## Records supplied
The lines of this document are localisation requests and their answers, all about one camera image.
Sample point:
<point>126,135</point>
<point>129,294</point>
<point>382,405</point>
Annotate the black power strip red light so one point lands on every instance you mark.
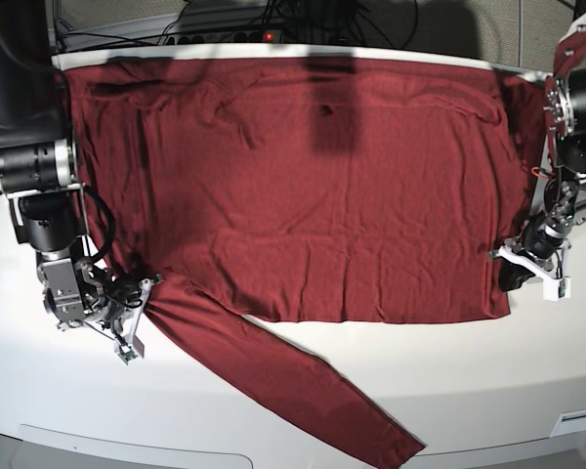
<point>258,34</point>

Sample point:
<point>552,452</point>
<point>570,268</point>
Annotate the dark red long-sleeve shirt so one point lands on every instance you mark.
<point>308,189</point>

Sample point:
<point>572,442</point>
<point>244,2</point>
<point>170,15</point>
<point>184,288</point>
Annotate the white label plate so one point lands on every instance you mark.
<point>569,423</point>

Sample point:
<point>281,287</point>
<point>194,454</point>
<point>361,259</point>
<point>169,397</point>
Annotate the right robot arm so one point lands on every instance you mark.
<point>65,221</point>

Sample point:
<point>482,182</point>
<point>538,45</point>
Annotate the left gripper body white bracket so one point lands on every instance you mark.
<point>556,285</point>

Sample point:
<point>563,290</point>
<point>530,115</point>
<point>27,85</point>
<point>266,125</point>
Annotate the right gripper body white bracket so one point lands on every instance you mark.
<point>117,314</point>

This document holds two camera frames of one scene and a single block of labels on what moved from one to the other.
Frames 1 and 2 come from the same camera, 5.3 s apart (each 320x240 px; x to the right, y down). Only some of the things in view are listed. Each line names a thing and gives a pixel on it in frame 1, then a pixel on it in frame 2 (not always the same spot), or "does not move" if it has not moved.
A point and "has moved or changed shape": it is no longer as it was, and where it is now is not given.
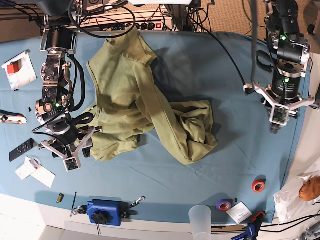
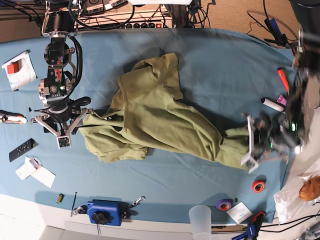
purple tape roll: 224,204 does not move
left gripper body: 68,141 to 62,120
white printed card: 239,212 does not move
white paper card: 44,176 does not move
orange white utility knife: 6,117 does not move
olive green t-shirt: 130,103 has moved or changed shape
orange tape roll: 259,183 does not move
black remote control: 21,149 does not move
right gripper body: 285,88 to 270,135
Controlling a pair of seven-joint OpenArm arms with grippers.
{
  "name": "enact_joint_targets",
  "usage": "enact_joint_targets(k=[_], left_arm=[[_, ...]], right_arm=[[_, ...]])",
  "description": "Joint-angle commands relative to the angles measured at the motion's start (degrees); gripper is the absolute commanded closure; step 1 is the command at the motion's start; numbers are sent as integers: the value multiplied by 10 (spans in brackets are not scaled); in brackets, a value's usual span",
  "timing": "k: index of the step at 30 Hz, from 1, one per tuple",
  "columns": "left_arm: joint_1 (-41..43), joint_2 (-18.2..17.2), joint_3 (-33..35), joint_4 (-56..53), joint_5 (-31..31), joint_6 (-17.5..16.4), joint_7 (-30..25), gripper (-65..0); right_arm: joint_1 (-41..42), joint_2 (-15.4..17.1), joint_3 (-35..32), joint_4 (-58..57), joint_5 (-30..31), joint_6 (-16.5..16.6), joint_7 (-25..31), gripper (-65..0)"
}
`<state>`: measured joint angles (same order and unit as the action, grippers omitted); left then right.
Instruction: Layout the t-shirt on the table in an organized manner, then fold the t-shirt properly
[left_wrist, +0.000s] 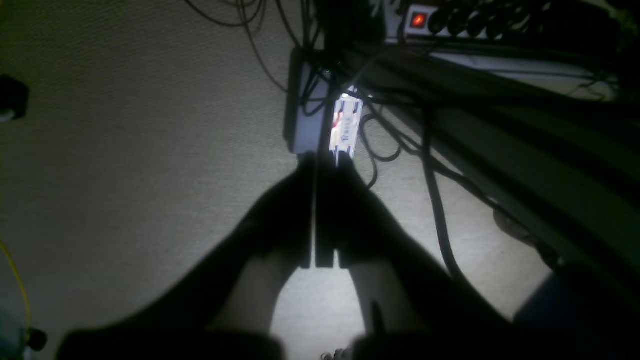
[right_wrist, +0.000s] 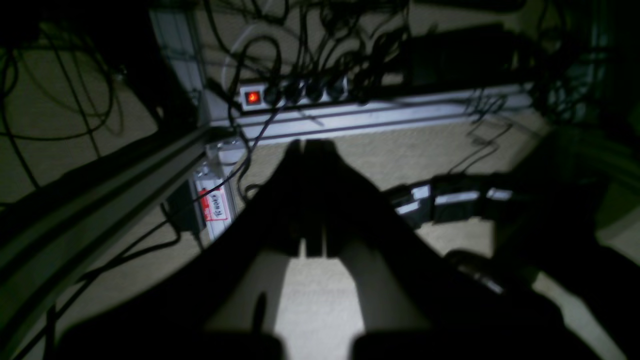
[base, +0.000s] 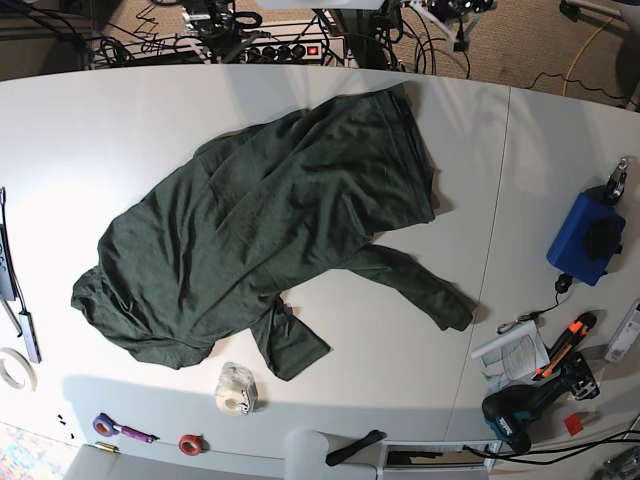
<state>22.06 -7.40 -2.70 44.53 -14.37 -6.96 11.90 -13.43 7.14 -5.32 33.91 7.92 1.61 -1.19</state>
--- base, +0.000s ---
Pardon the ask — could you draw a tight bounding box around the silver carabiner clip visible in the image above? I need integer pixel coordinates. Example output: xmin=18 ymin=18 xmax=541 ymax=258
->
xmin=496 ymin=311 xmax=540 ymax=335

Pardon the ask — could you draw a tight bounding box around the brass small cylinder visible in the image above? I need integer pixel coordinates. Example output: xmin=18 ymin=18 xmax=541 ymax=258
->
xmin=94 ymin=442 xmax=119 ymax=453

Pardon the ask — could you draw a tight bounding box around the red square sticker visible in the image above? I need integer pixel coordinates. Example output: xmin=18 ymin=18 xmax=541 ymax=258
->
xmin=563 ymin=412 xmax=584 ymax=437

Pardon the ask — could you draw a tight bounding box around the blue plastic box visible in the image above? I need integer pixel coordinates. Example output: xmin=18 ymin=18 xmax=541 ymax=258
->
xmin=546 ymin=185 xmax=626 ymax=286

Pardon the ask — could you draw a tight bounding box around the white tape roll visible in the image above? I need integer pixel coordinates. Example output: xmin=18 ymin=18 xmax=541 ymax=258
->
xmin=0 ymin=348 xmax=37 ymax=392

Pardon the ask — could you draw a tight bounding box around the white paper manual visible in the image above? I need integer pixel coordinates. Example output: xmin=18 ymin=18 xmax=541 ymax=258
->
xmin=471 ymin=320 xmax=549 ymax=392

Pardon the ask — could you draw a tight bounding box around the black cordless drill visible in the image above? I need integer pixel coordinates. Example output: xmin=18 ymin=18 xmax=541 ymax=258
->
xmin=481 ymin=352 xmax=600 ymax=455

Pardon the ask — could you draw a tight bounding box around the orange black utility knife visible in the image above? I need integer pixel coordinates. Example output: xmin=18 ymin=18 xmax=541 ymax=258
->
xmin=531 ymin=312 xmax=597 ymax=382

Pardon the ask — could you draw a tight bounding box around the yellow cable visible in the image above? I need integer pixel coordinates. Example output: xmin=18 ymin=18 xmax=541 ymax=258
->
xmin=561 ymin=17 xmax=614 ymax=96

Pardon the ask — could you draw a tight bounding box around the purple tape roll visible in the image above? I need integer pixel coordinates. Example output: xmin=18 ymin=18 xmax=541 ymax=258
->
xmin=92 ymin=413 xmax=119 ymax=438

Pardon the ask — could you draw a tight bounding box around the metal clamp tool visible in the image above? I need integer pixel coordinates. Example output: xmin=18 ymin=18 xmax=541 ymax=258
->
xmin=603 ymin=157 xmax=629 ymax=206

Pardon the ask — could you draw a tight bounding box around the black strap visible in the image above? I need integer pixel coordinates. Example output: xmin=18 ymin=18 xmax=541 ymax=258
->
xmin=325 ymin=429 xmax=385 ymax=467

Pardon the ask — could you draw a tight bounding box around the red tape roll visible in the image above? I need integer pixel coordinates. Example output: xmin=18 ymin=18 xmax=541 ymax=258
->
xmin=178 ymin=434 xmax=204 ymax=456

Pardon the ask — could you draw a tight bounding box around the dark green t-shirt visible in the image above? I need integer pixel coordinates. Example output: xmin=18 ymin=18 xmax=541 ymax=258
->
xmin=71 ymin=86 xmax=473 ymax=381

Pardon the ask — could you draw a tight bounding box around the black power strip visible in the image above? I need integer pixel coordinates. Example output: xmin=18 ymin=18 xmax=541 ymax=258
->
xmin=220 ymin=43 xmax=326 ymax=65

## Goal of the exercise
From the entries above, copy out every line where the string "power" appears.

## Solution
Annotate the black power strip red light so one point lands on every instance you mark.
Pardon the ask — could you draw a tight bounding box around the black power strip visible in the image above? I need integer pixel coordinates. Example output: xmin=18 ymin=18 xmax=541 ymax=258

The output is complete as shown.